→ **Work to be completed**
Everything from the top of the data below through the line with "stacked sack at" should be duplicated exactly, and nothing past it.

◆ ◆ ◆ ◆ ◆ ◆ ◆

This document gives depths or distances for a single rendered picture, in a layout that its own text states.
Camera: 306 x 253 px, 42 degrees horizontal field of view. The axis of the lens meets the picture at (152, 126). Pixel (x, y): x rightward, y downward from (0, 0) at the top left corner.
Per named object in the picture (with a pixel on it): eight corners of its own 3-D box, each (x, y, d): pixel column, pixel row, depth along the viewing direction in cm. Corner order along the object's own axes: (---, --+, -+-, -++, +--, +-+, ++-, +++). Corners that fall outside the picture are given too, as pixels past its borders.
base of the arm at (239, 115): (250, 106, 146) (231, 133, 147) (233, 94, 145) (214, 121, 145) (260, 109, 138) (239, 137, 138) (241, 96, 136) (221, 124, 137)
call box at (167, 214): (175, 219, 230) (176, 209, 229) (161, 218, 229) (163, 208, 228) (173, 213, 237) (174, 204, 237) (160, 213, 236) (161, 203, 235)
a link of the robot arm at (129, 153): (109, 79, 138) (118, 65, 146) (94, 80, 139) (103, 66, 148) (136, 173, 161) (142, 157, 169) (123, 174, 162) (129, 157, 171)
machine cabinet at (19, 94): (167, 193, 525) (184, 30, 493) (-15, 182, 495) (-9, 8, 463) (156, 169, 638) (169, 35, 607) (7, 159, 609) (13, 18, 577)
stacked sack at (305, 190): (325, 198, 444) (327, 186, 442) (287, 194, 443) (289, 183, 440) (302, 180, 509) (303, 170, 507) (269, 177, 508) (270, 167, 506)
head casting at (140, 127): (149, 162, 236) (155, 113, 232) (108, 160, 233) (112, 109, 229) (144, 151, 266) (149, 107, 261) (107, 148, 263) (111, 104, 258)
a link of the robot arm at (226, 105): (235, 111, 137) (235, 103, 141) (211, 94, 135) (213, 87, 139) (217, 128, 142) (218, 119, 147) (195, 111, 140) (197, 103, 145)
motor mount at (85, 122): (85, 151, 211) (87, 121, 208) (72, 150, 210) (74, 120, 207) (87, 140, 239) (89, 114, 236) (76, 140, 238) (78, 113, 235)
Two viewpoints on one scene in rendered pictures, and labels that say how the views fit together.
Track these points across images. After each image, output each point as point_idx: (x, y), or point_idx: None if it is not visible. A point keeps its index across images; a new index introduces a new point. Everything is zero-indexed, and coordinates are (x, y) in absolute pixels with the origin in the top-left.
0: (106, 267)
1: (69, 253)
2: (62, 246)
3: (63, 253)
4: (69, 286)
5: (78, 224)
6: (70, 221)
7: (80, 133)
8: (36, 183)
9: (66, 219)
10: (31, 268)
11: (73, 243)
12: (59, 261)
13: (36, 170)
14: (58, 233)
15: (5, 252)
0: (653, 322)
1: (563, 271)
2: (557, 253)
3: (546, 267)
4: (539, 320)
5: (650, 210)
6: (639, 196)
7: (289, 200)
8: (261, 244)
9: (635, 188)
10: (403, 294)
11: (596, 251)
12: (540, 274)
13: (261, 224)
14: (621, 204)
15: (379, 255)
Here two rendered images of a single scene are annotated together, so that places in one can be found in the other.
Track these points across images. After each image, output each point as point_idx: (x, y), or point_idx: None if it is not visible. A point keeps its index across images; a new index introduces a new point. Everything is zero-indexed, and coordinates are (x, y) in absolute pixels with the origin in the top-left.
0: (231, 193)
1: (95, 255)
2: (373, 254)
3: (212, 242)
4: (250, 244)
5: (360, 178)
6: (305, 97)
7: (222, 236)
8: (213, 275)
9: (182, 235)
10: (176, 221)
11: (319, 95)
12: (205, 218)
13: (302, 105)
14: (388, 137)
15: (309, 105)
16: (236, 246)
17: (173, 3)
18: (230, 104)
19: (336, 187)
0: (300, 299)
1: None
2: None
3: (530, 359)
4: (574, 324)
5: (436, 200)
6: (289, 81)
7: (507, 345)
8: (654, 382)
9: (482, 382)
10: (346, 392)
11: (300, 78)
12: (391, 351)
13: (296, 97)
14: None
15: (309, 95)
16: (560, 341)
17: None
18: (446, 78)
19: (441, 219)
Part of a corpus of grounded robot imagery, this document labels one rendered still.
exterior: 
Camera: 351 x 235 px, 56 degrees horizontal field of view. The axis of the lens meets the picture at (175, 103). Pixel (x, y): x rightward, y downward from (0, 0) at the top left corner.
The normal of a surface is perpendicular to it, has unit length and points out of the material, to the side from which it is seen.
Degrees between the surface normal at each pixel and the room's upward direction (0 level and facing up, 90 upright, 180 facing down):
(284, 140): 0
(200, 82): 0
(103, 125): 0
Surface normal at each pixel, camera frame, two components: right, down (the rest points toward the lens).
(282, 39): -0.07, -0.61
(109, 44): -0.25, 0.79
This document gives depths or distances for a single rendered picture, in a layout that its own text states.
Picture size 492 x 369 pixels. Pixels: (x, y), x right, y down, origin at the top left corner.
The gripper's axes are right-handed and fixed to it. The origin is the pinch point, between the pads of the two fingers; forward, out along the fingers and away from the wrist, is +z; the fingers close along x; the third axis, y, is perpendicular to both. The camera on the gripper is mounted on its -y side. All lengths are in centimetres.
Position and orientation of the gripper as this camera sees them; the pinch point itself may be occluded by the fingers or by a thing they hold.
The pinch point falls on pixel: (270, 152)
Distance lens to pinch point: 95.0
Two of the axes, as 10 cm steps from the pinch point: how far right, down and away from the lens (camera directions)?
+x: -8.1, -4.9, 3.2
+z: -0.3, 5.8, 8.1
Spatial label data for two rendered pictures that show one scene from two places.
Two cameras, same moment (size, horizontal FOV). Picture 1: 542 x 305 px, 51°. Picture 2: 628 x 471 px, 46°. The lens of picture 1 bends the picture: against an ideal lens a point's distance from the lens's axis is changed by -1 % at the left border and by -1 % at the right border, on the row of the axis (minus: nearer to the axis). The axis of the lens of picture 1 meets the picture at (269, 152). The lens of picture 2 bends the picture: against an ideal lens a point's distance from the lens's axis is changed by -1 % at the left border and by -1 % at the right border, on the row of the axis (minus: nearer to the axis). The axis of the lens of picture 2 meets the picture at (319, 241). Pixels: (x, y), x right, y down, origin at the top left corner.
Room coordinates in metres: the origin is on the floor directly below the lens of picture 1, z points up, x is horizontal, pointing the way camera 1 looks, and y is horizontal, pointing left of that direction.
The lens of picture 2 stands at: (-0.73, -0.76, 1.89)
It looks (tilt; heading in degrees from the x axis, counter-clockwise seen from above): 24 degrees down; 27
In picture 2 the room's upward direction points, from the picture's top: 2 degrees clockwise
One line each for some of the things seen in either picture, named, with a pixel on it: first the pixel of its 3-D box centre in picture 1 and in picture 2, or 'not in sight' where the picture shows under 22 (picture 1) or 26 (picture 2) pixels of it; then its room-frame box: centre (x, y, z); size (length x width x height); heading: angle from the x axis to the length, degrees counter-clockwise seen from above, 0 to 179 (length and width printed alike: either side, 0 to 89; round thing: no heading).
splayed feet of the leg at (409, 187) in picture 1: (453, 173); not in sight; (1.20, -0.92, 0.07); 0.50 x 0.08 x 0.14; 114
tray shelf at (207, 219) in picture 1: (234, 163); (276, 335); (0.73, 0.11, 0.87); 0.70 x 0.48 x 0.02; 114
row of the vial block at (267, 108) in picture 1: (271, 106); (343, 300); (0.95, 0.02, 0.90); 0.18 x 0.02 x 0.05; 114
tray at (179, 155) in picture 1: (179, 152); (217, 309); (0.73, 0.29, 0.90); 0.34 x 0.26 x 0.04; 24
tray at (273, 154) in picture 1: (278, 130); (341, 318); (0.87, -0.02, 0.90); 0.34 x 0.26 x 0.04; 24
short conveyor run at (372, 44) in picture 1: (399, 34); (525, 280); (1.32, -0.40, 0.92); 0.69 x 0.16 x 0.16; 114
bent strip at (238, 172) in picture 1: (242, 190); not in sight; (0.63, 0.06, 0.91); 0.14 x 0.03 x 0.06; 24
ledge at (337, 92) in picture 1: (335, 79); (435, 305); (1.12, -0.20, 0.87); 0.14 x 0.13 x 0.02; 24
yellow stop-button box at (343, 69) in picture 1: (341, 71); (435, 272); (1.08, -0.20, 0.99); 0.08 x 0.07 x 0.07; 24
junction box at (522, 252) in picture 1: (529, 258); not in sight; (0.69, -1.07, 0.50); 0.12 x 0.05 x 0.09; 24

◆ ◆ ◆ ◆ ◆ ◆ ◆

→ **Result**
This document gives depths or distances for a single rendered picture, in a layout that its own text states.
Camera: 306 x 253 px, 42 degrees horizontal field of view. The axis of the lens meets the picture at (152, 126). Pixel (x, y): x rightward, y downward from (0, 0) at the top left corner.
Per named object in the picture (with a pixel on it): eight corners of its own 3-D box, each (x, y, d): pixel column, pixel row, depth along the viewing direction in cm. Corner order along the object's own axes: (---, --+, -+-, -++, +--, +-+, ++-, +++). Corners that fall outside the picture are given too, as pixels past its borders.
base of the arm at (239, 115): (250, 106, 146) (231, 133, 147) (233, 94, 145) (214, 121, 145) (260, 109, 138) (239, 137, 138) (241, 96, 136) (221, 124, 137)
call box at (167, 214): (175, 219, 230) (176, 209, 229) (161, 218, 229) (163, 208, 228) (173, 213, 237) (174, 204, 237) (160, 213, 236) (161, 203, 235)
a link of the robot arm at (129, 153): (109, 79, 138) (118, 65, 146) (94, 80, 139) (103, 66, 148) (136, 173, 161) (142, 157, 169) (123, 174, 162) (129, 157, 171)
machine cabinet at (19, 94): (167, 193, 525) (184, 30, 493) (-15, 182, 495) (-9, 8, 463) (156, 169, 638) (169, 35, 607) (7, 159, 609) (13, 18, 577)
stacked sack at (305, 190): (325, 198, 444) (327, 186, 442) (287, 194, 443) (289, 183, 440) (302, 180, 509) (303, 170, 507) (269, 177, 508) (270, 167, 506)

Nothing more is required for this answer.